Афина | страница 49
На воле стоял серебристый день, и у меня полегчало на душе, как всякий раз после побега из их учреждения. Но мимолётная лёгкость ушла, мне всё-таки было не по себе. Есть вещи, о которых не хочется думать. Рассказ тёти Корки взбаламутил чёрные воды памяти. Вот так всегда: то, к чему привяжешь тяжёлый камень и утопишь, кажется, глубокоглубоко, с первой осенней бурен вдруг возьмёт да и всплывёт на поверхность — руки-ноги разбухли, мутные, потухшие глаза смотрят сквозь тебя в вечность. Но я её не винил: она имеет право населять свой мир драматическими выдумками, раз они приносят утешение, или забавляют, или помогают убить время. Довольно мне винить людей за их слабости. Я вообще больше никого ни в чём не виню. Кроме себя, конечно. Этому нет срока давности.
После горестного рейда в страну призраков из тёткиного прошлого возвращаться домой как-то не тянуло, и я, выйдя из автобуса, повернул, само собой разумеется, в сторону Рю-стрит. Во всём квартале царила субботняя тишина. На тротуаре против дома Мордена топтался какой-то человек с большой, круглой, как шар, прилизанной головой. Он был одет в застёгнутый на все пуговицы твидовый пиджак и тесноватые брюки, чёрные башмаки были надраены, как лакированные. Он напомнил мне раскрашенных деревянных солдатиков на колышках, которые мне дарили в детстве. Когда я с ним поравнялся, он едва заметно, вскользь, мне улыбнулся, словно знакомый, и тут же повернулся в другую сторону. У меня тогда уже был свой ключ от дома. Я вошёл, закрыл за собой дверь. На миг задержался в высоком безмолвии холла. И сразу же, как будто я вступил в декомпрессионную камеру, мысль об А. побежала пузырьками по венам, и всё остальное перестало существовать.
Но что это значит, как понимать слова: мысль об А.? О ней ли я думал или же о своём представлении о ней? Вот ещё один вопрос, который меня сейчас мучает. Потому что даже когда она ещё была здесь, со мной, если я хотел вообразить её перед собой, то видел не её самое, а лишь что-то нежное и обобщённое, как бы туманное облачко, сквозь которое просвечивало её присутствие, как невидимое солнце просвечивает сквозь утренний туман.
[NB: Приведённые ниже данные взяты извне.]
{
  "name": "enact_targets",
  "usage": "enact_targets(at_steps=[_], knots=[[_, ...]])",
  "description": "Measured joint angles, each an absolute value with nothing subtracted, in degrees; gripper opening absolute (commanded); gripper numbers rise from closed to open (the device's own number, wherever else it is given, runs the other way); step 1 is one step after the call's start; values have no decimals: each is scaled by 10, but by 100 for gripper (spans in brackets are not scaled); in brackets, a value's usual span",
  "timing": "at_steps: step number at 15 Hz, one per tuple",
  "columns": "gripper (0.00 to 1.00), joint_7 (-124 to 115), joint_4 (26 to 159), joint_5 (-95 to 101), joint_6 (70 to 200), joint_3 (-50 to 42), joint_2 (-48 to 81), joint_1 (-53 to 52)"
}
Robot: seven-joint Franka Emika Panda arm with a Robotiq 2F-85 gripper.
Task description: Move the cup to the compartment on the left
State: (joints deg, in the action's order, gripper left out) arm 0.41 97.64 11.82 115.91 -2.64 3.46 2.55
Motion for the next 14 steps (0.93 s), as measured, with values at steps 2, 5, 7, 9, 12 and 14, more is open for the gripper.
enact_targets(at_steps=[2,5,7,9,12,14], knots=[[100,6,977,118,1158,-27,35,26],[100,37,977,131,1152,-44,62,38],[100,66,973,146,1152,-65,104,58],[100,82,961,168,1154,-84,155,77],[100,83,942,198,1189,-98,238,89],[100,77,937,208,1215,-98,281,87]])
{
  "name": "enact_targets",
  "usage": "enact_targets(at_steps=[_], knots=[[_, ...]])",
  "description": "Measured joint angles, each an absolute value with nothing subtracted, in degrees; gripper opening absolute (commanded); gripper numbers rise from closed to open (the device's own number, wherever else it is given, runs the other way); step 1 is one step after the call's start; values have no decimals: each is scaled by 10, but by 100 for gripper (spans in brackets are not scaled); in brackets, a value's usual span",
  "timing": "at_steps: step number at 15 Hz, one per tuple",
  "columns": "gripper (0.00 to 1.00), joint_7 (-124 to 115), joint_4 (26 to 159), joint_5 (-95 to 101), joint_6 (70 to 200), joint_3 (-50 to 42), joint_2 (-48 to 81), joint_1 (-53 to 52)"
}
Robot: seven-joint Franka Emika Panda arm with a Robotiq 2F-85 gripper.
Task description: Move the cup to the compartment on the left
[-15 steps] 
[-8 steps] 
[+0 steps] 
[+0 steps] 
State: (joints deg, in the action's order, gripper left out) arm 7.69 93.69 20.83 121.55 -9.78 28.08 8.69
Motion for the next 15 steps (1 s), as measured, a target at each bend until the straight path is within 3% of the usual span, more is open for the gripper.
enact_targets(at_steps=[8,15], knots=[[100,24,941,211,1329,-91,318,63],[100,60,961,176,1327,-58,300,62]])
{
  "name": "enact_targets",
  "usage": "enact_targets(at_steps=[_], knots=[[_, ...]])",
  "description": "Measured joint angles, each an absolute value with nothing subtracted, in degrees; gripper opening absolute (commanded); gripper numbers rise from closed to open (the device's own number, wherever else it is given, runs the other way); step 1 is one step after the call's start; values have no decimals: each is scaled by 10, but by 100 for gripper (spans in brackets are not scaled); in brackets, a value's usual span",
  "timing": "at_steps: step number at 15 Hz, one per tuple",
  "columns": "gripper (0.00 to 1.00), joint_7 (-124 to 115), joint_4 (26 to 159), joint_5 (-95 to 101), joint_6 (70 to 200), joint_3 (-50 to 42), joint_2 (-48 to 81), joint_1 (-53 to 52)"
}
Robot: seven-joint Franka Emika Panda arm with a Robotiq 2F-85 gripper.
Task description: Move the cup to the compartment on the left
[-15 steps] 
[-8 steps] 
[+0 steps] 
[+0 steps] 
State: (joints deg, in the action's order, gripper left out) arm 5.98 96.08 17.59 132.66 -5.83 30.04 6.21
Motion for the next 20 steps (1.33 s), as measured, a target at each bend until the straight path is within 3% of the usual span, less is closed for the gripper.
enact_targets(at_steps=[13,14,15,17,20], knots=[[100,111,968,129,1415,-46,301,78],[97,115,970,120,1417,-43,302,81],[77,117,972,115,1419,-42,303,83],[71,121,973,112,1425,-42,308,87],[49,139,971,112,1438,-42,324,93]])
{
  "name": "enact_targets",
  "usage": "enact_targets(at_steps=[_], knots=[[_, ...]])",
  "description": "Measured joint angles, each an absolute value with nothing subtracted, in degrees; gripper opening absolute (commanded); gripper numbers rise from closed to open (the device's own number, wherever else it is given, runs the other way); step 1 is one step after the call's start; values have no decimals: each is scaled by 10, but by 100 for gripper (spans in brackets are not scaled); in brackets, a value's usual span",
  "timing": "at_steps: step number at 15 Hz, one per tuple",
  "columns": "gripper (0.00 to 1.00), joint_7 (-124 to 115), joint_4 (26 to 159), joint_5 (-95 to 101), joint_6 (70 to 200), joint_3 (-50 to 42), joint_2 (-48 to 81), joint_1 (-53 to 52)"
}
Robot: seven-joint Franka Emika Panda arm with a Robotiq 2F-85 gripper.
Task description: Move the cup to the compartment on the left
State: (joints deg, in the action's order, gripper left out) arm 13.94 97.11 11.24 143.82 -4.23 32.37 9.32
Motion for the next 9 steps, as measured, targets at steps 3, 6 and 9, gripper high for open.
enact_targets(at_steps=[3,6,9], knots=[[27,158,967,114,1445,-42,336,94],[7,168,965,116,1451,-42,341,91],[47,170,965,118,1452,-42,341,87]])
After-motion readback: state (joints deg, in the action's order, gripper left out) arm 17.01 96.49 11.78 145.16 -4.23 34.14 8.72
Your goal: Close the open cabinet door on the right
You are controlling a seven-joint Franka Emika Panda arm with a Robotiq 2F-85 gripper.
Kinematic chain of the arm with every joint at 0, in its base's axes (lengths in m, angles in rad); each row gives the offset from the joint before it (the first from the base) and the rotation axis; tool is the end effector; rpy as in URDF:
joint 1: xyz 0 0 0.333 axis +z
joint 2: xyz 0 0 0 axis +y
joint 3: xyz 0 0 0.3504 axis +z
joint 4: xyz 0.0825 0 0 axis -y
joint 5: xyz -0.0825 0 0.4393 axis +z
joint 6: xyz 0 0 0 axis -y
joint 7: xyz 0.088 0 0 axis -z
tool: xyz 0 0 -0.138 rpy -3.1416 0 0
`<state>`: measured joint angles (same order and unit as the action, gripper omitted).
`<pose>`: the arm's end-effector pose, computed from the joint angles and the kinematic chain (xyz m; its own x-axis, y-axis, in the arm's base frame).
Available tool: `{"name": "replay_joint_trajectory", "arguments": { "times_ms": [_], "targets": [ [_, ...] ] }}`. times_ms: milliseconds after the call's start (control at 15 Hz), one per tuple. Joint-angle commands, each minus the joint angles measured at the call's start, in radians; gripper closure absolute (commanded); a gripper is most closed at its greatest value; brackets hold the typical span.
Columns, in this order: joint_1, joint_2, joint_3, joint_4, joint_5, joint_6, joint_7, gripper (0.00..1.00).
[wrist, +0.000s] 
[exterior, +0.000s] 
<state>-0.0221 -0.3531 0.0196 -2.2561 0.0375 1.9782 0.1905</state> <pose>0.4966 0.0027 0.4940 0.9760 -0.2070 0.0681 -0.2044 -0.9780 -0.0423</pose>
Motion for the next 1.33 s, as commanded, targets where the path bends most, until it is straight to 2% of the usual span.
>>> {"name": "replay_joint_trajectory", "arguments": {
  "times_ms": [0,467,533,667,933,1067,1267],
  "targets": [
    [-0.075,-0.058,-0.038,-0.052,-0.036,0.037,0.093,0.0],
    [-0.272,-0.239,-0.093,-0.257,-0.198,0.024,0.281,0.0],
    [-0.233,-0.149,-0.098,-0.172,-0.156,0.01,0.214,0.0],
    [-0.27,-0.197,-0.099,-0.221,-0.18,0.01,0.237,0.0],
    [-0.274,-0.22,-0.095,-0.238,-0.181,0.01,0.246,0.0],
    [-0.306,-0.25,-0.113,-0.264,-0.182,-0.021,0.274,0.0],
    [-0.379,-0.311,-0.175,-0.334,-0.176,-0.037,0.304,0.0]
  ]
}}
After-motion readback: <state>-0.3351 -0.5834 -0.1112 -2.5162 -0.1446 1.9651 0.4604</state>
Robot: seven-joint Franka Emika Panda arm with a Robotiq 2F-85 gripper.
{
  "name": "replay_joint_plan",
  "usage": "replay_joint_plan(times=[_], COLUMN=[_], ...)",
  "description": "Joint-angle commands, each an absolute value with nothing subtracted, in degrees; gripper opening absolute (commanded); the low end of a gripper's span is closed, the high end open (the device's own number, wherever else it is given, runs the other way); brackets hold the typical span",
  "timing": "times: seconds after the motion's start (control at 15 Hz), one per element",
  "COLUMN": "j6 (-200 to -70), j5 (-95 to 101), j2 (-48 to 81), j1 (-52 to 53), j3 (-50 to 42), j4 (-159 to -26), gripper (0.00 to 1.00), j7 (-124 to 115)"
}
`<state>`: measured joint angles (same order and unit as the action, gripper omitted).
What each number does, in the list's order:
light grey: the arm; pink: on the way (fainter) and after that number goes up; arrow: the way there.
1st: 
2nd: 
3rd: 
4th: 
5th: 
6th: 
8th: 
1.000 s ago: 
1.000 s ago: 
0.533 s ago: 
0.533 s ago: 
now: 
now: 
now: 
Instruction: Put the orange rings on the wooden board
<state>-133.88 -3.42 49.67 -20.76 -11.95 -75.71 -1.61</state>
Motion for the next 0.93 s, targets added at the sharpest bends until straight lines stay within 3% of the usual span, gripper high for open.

Только раз или два, уже под самый конец, обнимая её, я, мне кажется, преодолел барьер неведения и докопался до настоящей, как говорил я себе, истинной А. Знаю, знаю, читал труды: никакой истинной А. не существует, есть только набор знаков, только ряд масок, сетка связей между множеством точек; и тем не менее я настаиваю, в эти мгновения со мной была она, это она вскрикивала и прижималась ко мне, она, а не мерцающее изображение, стоп-кадр, подсунутый мне двусмысленной реальностью. Я владел реальной ею. Мне наплевать на обман и на злые шутки, сыгранные надо мной, наплевать на всё это. Я ею владел, вот что главное. А теперь уже начал её забывать. И это ещё одна моя мука. Каждый день её облик всё больше тускнеет в моей памяти, размываемый приливами и отливами времени. Я даже не помню, какого цвета были её глаза, какого цвета у неё глаза. Это входит в цену, которую я обязан заплатить: я ею владел, и чтобы это было правдой, я должен теперь её лишиться. Кажется, тут какая-то путаница с модальностью. Чем бы мне было занять себя, когда бы не язык наш?